The behaviors that stereotype us “old”, is what we want to change. Now my job was to notice everything I was doing or saying that made me look, feel or act sixty. I had to stop categorizing and labeling myself. I needed to become aware of negative circumstances and the roles I was playing—senior, retired, divorcee–that were limiting me and not allowing me to experience new things or see old things in a new light.
I refused to be called grandma and picked a name for myself: Granola (Gran-Nola). I rearranged my living room furniture. I cleaned out my closet and renewed my tighter jeans and heels; unloaded my baggy blouses for my old crisp shirts and rediscovered that great leather belt. And, yes! those Southwest Indian silver necklaces, gave away my turtlenecks. But most promising of all, I got back into playing tennis, again.

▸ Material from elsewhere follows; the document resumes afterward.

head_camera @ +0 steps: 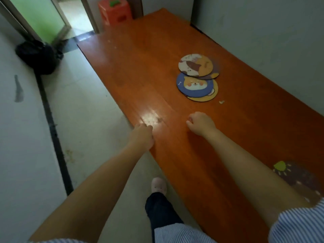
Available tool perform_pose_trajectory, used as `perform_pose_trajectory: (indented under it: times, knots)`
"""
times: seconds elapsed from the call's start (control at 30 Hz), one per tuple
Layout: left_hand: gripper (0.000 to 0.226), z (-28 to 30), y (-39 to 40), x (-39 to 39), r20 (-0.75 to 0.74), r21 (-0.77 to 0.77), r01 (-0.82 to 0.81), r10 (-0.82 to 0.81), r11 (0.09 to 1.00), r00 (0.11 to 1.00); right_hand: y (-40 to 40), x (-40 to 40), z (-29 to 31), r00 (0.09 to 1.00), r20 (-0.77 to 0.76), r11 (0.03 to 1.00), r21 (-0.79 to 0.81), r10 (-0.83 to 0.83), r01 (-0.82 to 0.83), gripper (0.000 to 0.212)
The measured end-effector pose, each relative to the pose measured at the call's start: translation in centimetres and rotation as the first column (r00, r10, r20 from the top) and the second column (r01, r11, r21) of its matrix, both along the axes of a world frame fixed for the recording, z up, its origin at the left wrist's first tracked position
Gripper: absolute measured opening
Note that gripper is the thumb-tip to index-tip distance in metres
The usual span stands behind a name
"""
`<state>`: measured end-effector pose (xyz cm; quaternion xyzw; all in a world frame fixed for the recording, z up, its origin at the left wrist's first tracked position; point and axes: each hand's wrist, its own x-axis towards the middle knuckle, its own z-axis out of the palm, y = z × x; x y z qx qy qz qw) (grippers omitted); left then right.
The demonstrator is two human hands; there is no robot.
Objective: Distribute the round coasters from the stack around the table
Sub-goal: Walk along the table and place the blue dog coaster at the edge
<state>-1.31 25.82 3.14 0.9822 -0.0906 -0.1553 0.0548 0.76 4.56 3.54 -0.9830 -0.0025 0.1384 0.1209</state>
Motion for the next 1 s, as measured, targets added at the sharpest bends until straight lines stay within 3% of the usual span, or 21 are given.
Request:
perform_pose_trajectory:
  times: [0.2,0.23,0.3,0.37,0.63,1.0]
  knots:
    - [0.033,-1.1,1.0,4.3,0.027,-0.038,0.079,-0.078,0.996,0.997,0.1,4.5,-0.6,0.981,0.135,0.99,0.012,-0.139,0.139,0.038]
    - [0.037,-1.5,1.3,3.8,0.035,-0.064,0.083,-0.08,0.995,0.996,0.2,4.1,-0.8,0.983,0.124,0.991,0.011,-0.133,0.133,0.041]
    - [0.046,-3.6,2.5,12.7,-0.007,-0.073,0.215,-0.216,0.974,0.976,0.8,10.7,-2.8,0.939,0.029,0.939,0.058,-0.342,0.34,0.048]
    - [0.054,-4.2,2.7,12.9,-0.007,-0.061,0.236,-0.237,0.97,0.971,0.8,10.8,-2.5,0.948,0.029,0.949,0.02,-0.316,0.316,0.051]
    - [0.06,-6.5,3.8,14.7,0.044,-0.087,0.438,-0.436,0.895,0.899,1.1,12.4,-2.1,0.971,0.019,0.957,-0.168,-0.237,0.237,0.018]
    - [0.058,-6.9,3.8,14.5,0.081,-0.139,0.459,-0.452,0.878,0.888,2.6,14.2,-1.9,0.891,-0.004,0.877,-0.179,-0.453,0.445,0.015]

The good news is that although changing a behavior is hard, these wired patterns of behavior once ingrained become everyday habits. The secret is in not giving up. I thought I would die on the tennis court that first day back!
You won’t be perfect. Everyone slips up. Real positive behavioral change needs to be repeated like any successful theater performance. There will be times we will forget the line or feel uncomfortable. So we try again. The more practice, the easier you are able to act without thinking. It becomes second nature. It becomes automatic. The words come out without thinking.
A winter back on the East Coast was horrendous. Living in Carmel, I invited my high school best friend, Rosemary, to come for a visit and thaw out. We went for a drink at a local place, The Mission Ranch, and I ran into Clint Eastwood who acknowledged me as we have done fundraisers, especially a film screening of his daughter, Alison Eastwood’s directorial debut: Rails and Ties. He came over to meet my girlfriend and as they were exchanging accolades a local male acquaintance whispered.
“Is she your mother?” I gasped and almost choked on my martini.
Watching Rosemary and Clint, I tried to figure out what could have caused such an outrageous assumption. This was an attractive, very active, intelligent older woman deep in conversation with Clint. And then, I got it! In one quick look, Rosemary was stereotyped! She’s wearing a handmade Irish knit sweater, comfy jeans and sensible “walking” shoes! And then there was me in tight jeans, tank top and stilettos.
We have to stop being stereotyped as being old, just because we turn sixty!